# WHAT YOU SHOULD DO
If a line in the data below contains the word "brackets", copy it out.

# RECORDS PROVIDED
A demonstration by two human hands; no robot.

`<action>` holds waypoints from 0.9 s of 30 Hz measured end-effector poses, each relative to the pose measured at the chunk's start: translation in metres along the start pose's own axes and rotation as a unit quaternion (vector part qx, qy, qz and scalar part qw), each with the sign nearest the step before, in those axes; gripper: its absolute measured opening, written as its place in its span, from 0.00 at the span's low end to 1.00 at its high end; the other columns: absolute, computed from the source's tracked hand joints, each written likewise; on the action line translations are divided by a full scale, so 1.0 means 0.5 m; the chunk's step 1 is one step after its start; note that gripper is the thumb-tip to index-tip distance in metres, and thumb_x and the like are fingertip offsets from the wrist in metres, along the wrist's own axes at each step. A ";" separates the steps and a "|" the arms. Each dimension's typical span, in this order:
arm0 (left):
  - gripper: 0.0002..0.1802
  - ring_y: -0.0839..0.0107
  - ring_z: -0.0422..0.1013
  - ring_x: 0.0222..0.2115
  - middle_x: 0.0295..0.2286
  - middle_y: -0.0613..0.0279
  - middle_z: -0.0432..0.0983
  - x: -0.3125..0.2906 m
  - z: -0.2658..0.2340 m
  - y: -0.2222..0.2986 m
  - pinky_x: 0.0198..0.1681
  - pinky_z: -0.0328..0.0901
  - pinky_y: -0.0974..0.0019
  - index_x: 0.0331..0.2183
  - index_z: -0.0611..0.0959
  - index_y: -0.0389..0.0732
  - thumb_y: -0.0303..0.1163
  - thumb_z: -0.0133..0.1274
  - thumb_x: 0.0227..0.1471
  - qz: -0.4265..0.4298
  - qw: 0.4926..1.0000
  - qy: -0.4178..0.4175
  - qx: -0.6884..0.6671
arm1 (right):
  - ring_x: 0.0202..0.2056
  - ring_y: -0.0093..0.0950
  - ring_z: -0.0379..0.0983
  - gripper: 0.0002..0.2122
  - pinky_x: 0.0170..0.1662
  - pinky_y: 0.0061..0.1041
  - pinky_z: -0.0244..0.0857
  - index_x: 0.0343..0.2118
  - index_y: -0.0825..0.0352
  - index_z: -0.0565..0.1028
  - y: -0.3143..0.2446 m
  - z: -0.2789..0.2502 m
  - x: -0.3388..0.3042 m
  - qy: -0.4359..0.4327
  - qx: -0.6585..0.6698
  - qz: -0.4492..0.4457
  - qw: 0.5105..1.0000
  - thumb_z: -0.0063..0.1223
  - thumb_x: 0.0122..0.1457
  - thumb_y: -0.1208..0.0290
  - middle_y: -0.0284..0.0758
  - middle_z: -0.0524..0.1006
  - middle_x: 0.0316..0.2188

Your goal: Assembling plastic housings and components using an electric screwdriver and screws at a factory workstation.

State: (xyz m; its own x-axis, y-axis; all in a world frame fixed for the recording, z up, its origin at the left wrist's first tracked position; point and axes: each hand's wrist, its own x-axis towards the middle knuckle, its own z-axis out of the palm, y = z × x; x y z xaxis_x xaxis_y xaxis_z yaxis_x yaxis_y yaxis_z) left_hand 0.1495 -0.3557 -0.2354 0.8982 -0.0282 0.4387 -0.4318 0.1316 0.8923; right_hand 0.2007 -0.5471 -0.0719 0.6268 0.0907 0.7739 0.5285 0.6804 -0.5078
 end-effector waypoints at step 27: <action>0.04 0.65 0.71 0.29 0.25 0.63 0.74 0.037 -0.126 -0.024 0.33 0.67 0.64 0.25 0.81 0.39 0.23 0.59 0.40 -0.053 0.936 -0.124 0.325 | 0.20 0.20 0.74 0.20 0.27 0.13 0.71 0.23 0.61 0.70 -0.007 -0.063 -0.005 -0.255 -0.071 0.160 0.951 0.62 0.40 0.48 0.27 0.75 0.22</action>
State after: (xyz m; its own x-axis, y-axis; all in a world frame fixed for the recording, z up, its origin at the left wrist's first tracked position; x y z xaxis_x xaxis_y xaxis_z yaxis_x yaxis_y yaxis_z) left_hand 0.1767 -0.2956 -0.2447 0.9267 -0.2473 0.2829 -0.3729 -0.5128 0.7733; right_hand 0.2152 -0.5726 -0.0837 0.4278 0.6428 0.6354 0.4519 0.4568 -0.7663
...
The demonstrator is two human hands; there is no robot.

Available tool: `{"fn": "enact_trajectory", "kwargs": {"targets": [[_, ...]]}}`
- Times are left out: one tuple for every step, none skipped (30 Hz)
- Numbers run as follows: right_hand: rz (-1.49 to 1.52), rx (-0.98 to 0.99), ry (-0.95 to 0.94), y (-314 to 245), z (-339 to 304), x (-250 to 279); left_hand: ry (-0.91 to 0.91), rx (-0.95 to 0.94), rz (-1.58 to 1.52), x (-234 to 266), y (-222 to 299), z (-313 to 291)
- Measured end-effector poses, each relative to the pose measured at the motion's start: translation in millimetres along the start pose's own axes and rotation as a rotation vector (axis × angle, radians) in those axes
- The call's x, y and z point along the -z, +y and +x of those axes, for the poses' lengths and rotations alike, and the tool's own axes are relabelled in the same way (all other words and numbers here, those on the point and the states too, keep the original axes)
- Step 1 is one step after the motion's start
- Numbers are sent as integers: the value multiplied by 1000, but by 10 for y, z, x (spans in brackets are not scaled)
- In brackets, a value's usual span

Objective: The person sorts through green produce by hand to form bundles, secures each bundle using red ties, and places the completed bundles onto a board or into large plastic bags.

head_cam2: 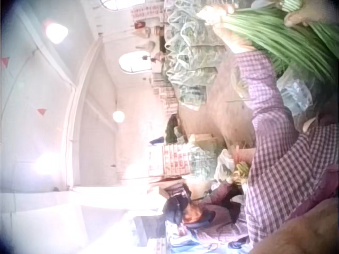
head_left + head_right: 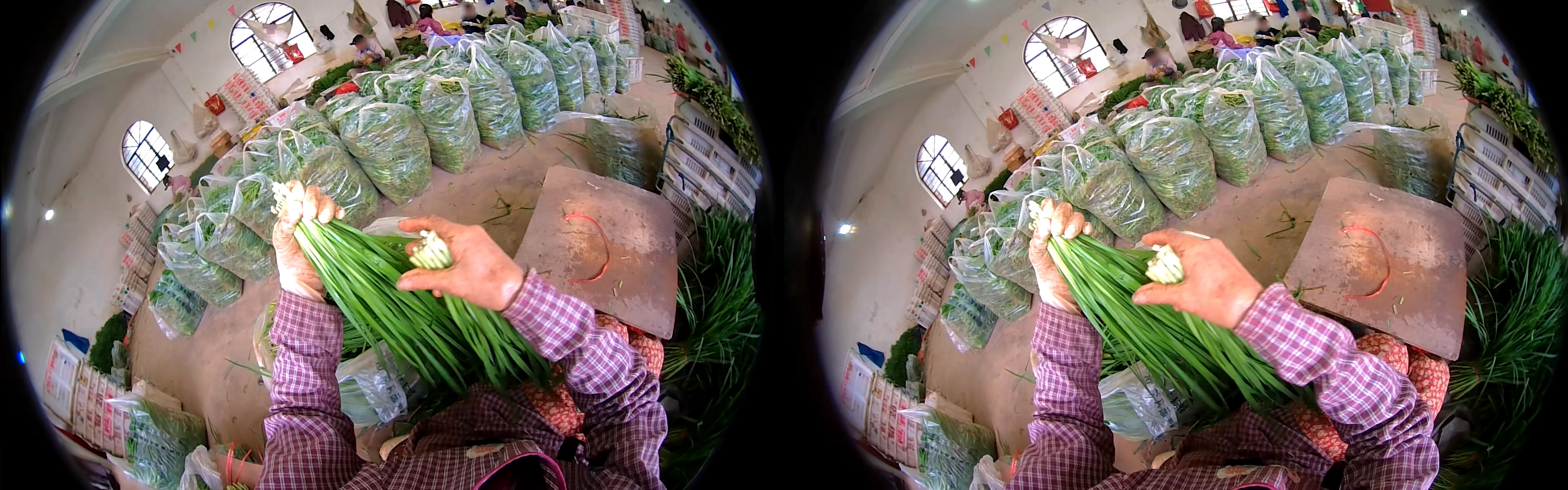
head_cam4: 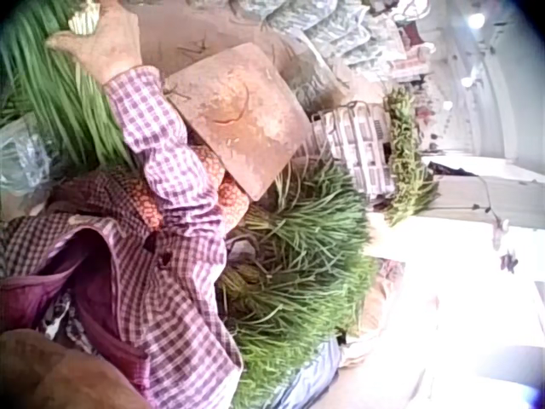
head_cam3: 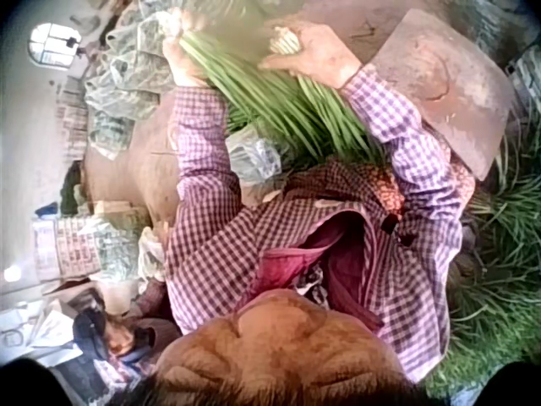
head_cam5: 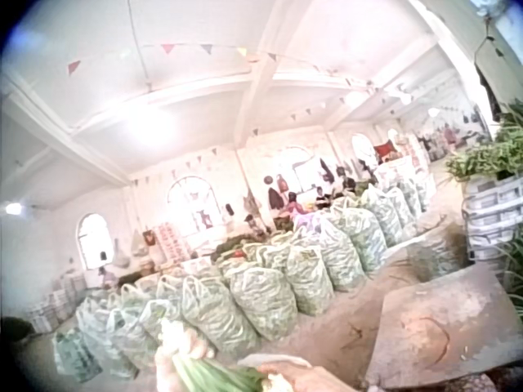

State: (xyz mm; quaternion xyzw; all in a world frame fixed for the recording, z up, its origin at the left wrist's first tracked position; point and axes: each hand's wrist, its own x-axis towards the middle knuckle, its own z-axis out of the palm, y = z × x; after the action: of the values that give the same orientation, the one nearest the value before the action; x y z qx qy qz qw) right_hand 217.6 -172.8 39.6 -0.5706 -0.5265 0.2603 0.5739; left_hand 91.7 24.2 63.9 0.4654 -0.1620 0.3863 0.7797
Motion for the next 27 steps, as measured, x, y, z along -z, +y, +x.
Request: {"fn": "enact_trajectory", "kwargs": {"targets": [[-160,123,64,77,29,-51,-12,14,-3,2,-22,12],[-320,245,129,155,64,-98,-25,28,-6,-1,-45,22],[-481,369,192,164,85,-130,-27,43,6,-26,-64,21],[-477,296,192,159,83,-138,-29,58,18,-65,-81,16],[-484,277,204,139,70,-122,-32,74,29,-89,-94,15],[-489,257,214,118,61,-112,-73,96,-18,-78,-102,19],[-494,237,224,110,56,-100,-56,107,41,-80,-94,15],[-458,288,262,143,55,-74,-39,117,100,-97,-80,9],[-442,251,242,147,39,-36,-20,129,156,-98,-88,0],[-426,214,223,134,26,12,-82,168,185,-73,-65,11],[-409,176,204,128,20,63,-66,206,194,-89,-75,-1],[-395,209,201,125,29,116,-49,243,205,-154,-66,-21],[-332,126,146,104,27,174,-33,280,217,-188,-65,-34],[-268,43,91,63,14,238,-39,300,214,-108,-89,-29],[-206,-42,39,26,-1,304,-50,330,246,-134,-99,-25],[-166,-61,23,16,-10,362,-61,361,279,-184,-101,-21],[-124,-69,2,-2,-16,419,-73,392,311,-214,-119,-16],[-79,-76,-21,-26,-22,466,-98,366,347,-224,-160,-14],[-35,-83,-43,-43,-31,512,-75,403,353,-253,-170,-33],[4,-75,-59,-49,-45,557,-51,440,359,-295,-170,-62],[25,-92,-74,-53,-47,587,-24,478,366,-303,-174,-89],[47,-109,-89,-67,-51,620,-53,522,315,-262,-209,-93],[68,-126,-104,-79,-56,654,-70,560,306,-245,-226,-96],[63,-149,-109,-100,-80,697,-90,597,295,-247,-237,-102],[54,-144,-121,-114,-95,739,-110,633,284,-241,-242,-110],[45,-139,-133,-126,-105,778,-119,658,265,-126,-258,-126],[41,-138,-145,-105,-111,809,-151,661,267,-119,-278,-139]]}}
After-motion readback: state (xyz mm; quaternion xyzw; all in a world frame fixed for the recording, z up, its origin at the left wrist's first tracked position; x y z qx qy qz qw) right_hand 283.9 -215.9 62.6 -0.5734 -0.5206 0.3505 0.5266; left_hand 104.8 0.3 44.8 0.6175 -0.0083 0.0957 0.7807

# ANSWER FOR THE TASK
- Numbers are sent as integers: the value multiplied by 1000, but by 10 for y, z, x (spans in brackets are not scaled)
- In brackets, a value's usual span

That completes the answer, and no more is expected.